Cakka terkikik. Bukannya ia tak
menyadari bahwa Oik masih ingin bersama Dipta. Hanya saja, Cakka suk melihat
Oik yang sedang kesal. Seperti saat ini. Setelah Oik berpamitan malu-malu pada
Dipta, Cakka segera menarik lengan gadis itu untuk segera pulang.

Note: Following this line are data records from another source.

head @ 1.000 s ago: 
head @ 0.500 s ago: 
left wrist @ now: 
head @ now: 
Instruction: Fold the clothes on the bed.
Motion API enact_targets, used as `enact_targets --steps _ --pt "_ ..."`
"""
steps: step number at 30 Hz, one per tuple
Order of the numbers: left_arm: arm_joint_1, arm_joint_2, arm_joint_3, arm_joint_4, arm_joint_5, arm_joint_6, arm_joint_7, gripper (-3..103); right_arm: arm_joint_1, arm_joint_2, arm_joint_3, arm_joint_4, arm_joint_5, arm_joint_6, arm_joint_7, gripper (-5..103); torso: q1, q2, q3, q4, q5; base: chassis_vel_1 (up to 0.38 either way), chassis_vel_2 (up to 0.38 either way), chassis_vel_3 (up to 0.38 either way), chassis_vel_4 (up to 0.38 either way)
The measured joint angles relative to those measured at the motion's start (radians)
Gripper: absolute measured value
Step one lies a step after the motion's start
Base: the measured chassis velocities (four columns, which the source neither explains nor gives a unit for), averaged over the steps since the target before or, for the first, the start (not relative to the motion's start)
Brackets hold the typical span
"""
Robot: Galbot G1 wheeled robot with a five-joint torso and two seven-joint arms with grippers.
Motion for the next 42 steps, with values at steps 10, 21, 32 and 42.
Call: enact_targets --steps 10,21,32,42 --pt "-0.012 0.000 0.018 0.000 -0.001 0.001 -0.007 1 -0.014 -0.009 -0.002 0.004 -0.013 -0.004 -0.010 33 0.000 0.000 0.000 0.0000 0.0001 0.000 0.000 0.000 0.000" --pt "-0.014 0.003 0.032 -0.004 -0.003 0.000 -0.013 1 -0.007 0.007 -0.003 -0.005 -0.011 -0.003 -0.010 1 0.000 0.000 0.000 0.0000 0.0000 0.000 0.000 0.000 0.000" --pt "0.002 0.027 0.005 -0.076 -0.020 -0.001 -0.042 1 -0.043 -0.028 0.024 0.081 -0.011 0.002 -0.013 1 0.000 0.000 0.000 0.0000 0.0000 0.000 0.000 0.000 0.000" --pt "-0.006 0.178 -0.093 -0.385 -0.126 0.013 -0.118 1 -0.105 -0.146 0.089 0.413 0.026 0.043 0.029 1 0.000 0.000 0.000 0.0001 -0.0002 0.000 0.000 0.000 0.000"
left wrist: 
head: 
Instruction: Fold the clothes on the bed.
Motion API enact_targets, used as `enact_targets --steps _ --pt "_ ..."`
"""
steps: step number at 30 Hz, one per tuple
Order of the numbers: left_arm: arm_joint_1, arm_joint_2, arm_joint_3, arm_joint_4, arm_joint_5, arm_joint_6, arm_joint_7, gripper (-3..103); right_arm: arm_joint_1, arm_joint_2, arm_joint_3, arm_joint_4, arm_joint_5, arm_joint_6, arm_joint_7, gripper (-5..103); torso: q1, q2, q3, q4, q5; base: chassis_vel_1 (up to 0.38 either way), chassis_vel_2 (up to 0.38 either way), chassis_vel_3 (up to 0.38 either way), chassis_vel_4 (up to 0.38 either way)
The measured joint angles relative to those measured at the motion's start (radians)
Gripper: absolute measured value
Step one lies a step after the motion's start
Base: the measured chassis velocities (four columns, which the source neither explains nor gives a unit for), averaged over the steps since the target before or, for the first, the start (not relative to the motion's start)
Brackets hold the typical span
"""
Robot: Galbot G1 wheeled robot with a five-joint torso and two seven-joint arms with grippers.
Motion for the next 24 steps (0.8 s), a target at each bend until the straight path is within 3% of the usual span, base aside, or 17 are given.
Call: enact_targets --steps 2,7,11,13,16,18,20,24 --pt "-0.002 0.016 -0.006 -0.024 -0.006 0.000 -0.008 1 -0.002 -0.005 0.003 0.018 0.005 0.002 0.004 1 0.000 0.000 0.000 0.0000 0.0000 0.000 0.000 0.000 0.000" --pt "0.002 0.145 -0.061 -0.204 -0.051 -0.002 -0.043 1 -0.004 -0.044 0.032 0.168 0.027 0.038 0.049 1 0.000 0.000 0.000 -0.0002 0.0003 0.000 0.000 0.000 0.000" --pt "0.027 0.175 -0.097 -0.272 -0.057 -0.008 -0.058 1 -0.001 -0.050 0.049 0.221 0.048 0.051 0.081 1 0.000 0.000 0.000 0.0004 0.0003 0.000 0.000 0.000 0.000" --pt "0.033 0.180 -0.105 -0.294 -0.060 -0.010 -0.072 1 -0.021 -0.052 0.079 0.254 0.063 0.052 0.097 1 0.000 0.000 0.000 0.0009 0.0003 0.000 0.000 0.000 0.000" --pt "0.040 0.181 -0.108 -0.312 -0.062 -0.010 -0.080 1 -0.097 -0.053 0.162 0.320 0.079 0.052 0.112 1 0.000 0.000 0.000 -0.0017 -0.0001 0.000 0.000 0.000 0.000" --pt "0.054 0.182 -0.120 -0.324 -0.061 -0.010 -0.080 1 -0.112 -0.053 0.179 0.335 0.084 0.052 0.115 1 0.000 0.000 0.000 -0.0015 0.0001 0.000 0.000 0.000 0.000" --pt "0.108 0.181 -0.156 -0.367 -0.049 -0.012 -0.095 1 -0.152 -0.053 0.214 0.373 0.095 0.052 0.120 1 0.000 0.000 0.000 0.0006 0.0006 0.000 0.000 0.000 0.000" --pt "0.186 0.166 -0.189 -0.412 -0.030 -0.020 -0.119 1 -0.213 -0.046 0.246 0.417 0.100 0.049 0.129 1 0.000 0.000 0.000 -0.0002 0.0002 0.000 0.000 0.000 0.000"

“Dadah, Dipta!” Oik melambaikan
tangan pada Dipta yang juga dibalas lambaian tangan dengan lelaki itu. Setelah
saling melempar senyum malu-malu satu sama lain, Oik berbalik pada Cakka. “Kamu
ini jahat buanget, Kka?! Aku kan,
lagi sama Dipta tadi!”
“Udah Dhuhur, Oik,” ujar Cakka,
mengingatkan.
“Iya, aku tahu,” balas Oik dengan
keki.
Keduanya pun berjalan beriringan
menuju rumah Oik dalam keadaan hening. Oik sendiri masih kesal pada Cakka yang
sudah mengajaknya pulang cepat-cepat. Padahal Oik masih ingin membantu Dipta
memandikan kerbaunya.
“Oik! Cakka!”
Keduanya melihat Dera yang tengah
berkacak pinggang di teras rumahnya, memanggil-manggil mereka. Oik segera
membuka pagar. Tanpa menutupnya kemudian, ia mengekor Cakka yang menghampiri
Dera dan Elang di teras.
“Dari mana aja?” tanya Elang sambil
menatap Cakka dan Oik yang menenteng alas kaki masing-masing.
“Main di kali, Mas,” jawab Oik singkat. Elang mengangguk paham.
“Kka, sholat Dhuhur dulu sana. Habis
itu kita langsung pulang.” Cakka hanya mengangguk. Dengan diiringi Oik, ia
berjalan ke kamar mandi untuk mengambil wudlu lalu sholat di mushola rumah Oik.
Tak berapa lama kemudian, keduanya
kembali ke teras. Rupanya Elang dan Dera tengah memasukkan tas-tas berisi
barang-barang Dera ke dalam mobil, Cakka dan Oik pun menyusul.
“Langsung balik, Mbak?” tanya Oik
pada Dera yang baru saja memasukkan sebuah tas besar berisikan bonekanya.
“Iya, Ik,” Dera mengangguk. “Kamu
nggak mau ikut ke Jogja juga?” tawar Dera.
Oik menggeleng. “Masih nunggu
pengumuman jalur undangan, Mbak.”
“Kamu daftar di mana aja emang?”
“UGM, Mbak.” Oik tersenyum lebar
diakhir kalimatnya.
“Semoga keterima, ya!” seru Dera. Ia
merangkul Oik sekilas lalu masuk ke dalam mobil. Elang dan Cakka pun sudah
berada di dalam.
“Balik dulu, Ik,” pamit Elang.
Oik mengangguk pelan. “Iya, Mas.
Hati-hati nyetirnya.”
“Oik, mau kuliah di mana?” tanya
Cakka dari dalam mobil.
“UGM, Kka.”
“Wah! Deket rumahku!” Cakka berseru
riang. “Ikut ke Jogja, yuk, Ik?!”
“Besok-besok aja, Kka. Aku masih
nunggu pengumuman.” Tolak Oik dengan halus.
Setelah berbasa-basi sebentar, Elang
pun menyalakan mesin mobilnya. Setelah memanasi mesinnya dalam beberapa menit,
Elang melajukan mobilnya meninggalkan kediaman Oik. Oik melambaikan tangan pada
ketiganya–entah ketiganya melihat atau tidak.